> Items listed in a dataset
++++++++
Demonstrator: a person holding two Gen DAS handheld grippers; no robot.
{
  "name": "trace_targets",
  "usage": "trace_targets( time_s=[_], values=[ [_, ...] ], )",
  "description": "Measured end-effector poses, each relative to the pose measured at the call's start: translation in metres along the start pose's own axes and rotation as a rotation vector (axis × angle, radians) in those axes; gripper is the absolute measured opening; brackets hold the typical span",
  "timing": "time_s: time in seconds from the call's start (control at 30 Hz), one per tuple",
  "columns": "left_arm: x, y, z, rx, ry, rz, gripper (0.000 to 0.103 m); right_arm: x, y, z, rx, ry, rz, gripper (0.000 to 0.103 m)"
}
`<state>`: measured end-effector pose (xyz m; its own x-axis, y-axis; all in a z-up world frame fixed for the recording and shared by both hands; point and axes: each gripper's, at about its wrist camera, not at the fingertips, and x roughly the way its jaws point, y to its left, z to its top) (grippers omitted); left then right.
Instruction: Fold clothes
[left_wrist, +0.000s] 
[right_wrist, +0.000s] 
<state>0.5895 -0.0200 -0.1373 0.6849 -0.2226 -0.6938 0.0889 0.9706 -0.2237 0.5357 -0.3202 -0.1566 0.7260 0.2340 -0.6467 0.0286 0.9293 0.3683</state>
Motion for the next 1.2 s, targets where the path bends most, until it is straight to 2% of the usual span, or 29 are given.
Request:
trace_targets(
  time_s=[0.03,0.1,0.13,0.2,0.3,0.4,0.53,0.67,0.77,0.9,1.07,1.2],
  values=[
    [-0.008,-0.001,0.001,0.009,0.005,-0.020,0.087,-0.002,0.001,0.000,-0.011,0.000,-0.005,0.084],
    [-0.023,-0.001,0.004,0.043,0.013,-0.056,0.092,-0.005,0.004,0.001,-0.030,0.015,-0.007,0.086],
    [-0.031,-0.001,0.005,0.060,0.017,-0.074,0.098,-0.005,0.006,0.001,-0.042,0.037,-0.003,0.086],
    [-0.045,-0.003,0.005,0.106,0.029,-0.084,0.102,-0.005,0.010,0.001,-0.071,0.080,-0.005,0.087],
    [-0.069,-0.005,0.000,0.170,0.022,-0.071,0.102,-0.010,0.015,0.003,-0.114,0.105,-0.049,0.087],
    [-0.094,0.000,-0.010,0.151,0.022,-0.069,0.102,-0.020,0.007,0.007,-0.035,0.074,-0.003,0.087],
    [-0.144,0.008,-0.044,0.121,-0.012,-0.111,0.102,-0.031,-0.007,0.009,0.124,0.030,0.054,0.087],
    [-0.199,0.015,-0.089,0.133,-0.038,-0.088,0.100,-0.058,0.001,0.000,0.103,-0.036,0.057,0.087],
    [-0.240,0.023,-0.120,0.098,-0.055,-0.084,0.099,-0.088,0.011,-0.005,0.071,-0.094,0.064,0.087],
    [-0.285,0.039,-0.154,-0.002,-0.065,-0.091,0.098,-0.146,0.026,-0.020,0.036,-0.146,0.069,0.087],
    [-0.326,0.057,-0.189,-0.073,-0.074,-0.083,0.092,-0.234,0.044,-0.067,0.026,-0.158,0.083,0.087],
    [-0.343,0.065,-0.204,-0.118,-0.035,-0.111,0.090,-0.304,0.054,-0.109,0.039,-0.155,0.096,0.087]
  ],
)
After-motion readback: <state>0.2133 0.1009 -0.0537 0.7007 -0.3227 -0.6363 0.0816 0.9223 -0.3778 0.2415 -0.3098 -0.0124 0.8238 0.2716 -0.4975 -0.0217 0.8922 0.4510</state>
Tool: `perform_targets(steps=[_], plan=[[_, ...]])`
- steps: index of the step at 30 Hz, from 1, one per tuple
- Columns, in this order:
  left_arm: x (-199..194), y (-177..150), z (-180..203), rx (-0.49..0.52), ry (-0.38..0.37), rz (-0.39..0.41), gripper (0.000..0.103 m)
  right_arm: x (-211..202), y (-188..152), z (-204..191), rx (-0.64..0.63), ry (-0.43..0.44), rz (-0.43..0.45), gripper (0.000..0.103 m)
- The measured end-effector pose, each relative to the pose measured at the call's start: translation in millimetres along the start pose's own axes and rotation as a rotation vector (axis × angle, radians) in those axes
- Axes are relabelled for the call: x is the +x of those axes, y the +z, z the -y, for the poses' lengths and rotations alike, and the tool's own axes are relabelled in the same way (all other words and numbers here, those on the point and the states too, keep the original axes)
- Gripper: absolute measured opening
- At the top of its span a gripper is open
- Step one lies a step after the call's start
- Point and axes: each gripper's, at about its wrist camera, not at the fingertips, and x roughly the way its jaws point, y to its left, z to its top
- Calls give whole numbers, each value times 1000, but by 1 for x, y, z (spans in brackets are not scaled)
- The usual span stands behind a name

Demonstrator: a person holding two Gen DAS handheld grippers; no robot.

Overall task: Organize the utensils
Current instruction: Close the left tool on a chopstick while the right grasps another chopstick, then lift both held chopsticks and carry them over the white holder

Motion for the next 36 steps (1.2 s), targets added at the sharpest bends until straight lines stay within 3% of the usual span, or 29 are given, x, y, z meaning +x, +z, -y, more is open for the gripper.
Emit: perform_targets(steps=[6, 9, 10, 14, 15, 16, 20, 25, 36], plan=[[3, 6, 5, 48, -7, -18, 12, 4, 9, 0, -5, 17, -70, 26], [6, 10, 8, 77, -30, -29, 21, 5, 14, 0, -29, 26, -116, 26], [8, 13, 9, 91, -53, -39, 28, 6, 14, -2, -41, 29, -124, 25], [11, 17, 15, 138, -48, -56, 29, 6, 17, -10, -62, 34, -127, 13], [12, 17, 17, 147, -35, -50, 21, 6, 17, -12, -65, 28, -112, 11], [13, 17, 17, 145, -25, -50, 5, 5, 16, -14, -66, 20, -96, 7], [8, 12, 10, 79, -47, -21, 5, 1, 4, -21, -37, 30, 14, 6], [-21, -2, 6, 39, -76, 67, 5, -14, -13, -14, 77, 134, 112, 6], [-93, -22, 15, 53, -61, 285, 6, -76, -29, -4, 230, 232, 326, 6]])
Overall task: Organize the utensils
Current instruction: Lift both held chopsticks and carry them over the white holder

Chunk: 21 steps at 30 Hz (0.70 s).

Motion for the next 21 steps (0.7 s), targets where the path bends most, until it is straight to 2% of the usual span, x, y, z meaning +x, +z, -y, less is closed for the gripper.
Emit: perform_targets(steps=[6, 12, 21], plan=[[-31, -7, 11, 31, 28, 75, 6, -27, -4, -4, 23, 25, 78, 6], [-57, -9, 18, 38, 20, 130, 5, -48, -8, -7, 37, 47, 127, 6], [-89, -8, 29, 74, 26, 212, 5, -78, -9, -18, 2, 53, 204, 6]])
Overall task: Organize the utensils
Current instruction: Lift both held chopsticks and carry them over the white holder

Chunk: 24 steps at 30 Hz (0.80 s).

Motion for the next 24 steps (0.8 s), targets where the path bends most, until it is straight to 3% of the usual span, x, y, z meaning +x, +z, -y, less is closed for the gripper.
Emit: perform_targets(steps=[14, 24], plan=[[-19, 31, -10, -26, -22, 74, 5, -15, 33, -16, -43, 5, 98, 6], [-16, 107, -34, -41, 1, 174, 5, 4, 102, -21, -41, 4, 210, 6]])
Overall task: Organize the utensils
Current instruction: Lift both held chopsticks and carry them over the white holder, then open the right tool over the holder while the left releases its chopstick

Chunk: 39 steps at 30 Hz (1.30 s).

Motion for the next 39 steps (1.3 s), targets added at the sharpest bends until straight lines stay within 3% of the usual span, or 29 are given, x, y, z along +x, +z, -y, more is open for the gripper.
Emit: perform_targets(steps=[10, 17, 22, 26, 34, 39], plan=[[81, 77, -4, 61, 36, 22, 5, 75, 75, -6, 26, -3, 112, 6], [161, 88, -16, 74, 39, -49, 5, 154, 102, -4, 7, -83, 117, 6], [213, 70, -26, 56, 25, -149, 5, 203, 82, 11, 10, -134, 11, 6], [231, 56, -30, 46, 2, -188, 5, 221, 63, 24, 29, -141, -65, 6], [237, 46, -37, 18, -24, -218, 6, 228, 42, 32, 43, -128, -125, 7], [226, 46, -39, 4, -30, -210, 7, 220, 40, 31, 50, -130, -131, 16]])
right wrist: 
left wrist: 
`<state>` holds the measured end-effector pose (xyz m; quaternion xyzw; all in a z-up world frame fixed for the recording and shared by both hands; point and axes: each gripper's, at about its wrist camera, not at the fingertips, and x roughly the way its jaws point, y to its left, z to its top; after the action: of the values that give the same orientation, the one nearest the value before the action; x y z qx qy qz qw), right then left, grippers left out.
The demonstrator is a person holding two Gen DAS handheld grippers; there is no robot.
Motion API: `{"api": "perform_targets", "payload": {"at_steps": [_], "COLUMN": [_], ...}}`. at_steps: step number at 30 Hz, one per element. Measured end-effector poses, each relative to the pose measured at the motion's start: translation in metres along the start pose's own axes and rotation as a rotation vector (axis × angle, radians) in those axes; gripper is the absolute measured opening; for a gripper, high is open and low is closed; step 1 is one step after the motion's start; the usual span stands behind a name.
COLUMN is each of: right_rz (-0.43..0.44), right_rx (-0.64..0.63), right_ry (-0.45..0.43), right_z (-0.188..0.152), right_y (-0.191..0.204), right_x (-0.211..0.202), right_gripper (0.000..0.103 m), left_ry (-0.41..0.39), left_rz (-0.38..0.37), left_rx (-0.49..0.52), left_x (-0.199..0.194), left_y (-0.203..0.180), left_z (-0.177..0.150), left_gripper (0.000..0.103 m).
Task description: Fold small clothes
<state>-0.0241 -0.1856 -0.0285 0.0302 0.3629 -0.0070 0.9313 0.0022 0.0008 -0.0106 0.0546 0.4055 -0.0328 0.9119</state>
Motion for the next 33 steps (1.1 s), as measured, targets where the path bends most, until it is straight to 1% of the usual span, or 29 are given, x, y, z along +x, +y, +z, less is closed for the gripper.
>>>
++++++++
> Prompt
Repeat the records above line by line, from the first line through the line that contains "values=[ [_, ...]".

> Answer space
Demonstrator: a person holding two Gen DAS handheld grippers; no robot.
{
  "name": "trace_targets",
  "usage": "trace_targets( time_s=[_], values=[ [_, ...] ], )",

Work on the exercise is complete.